Retype each entry exactly. Skip any pictures.

== SUPPLIED MATERIAL ==

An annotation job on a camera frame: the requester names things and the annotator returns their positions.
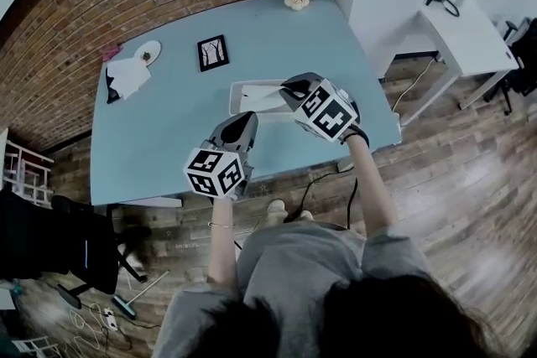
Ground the white oval plate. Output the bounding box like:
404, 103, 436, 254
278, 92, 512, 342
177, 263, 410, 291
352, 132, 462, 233
133, 39, 163, 66

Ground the black office chair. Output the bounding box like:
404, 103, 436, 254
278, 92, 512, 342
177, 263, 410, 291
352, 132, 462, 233
0, 188, 153, 310

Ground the person's left forearm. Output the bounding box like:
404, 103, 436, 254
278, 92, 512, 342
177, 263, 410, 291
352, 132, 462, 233
206, 195, 240, 291

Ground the person's right forearm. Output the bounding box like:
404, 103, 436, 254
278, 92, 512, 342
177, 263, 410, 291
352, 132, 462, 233
346, 134, 399, 241

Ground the black napkin holder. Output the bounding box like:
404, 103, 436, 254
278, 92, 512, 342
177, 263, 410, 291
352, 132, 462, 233
105, 68, 123, 106

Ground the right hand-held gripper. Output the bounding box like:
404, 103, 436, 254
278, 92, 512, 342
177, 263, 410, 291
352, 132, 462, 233
279, 72, 362, 144

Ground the black picture frame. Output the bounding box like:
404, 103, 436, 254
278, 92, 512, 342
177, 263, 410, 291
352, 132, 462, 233
196, 34, 231, 74

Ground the white napkin pile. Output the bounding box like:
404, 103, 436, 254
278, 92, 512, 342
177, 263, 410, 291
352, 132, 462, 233
105, 55, 153, 101

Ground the white power strip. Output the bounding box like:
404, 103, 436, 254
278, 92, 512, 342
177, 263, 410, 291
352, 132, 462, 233
102, 306, 120, 333

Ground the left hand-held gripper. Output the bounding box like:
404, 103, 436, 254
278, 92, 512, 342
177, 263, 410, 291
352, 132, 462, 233
183, 110, 259, 202

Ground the long-handled floor brush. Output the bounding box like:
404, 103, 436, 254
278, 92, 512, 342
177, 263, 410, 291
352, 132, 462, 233
110, 268, 172, 321

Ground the black mesh chair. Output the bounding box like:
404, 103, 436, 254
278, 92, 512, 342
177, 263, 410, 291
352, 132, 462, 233
483, 17, 537, 117

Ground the white tissue box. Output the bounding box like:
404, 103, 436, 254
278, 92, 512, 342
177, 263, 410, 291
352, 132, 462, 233
229, 79, 295, 117

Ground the white wire rack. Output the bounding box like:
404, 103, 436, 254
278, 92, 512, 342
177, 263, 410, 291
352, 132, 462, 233
0, 127, 56, 209

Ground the black cable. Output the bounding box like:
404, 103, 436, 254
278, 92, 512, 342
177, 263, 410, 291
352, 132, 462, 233
288, 169, 360, 231

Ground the white side desk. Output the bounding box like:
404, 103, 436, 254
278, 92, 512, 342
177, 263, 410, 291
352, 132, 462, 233
394, 0, 521, 127

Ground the white floor cable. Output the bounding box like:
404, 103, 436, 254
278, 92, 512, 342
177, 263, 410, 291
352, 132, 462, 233
68, 300, 111, 354

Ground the person's grey clothing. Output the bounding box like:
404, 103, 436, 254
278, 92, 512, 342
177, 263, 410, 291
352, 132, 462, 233
151, 221, 438, 358

===

WRITTEN RESPONSE:
An annotation job on a camera frame: the requester names things and the annotator returns their positions.
Ground the white oval plate. Output the bounding box like:
404, 103, 436, 254
278, 92, 512, 342
177, 263, 410, 291
352, 132, 462, 233
133, 39, 163, 66

Ground the black office chair. Output the bounding box like:
404, 103, 436, 254
278, 92, 512, 342
177, 263, 410, 291
352, 132, 462, 233
0, 188, 153, 310

Ground the person's left forearm. Output the bounding box like:
404, 103, 436, 254
278, 92, 512, 342
177, 263, 410, 291
352, 132, 462, 233
206, 195, 240, 291

Ground the person's right forearm. Output the bounding box like:
404, 103, 436, 254
278, 92, 512, 342
177, 263, 410, 291
352, 132, 462, 233
346, 134, 399, 241

Ground the black napkin holder. Output the bounding box like:
404, 103, 436, 254
278, 92, 512, 342
177, 263, 410, 291
352, 132, 462, 233
105, 68, 123, 106

Ground the right hand-held gripper. Output the bounding box like:
404, 103, 436, 254
278, 92, 512, 342
177, 263, 410, 291
352, 132, 462, 233
279, 72, 362, 144

Ground the black picture frame. Output the bounding box like:
404, 103, 436, 254
278, 92, 512, 342
177, 263, 410, 291
352, 132, 462, 233
196, 34, 231, 74

Ground the white napkin pile. Output the bounding box like:
404, 103, 436, 254
278, 92, 512, 342
177, 263, 410, 291
352, 132, 462, 233
105, 55, 153, 101

Ground the white power strip. Output the bounding box like:
404, 103, 436, 254
278, 92, 512, 342
177, 263, 410, 291
352, 132, 462, 233
102, 306, 120, 333

Ground the left hand-held gripper. Output the bounding box like:
404, 103, 436, 254
278, 92, 512, 342
177, 263, 410, 291
352, 132, 462, 233
183, 110, 259, 202

Ground the long-handled floor brush. Output the bounding box like:
404, 103, 436, 254
278, 92, 512, 342
177, 263, 410, 291
352, 132, 462, 233
110, 268, 172, 321

Ground the black mesh chair. Output the bounding box like:
404, 103, 436, 254
278, 92, 512, 342
177, 263, 410, 291
352, 132, 462, 233
483, 17, 537, 117

Ground the white tissue box. Output the bounding box like:
404, 103, 436, 254
278, 92, 512, 342
177, 263, 410, 291
352, 132, 462, 233
229, 79, 295, 117

Ground the white wire rack. Output the bounding box like:
404, 103, 436, 254
278, 92, 512, 342
177, 263, 410, 291
352, 132, 462, 233
0, 127, 56, 209

Ground the black cable. Output the bounding box like:
404, 103, 436, 254
278, 92, 512, 342
177, 263, 410, 291
352, 132, 462, 233
288, 169, 360, 231

Ground the white side desk. Output the bounding box like:
404, 103, 436, 254
278, 92, 512, 342
177, 263, 410, 291
352, 132, 462, 233
394, 0, 521, 127

Ground the white floor cable. Output the bounding box like:
404, 103, 436, 254
278, 92, 512, 342
177, 263, 410, 291
352, 132, 462, 233
68, 300, 111, 354

Ground the person's grey clothing. Output the bounding box like:
404, 103, 436, 254
278, 92, 512, 342
177, 263, 410, 291
352, 132, 462, 233
151, 221, 438, 358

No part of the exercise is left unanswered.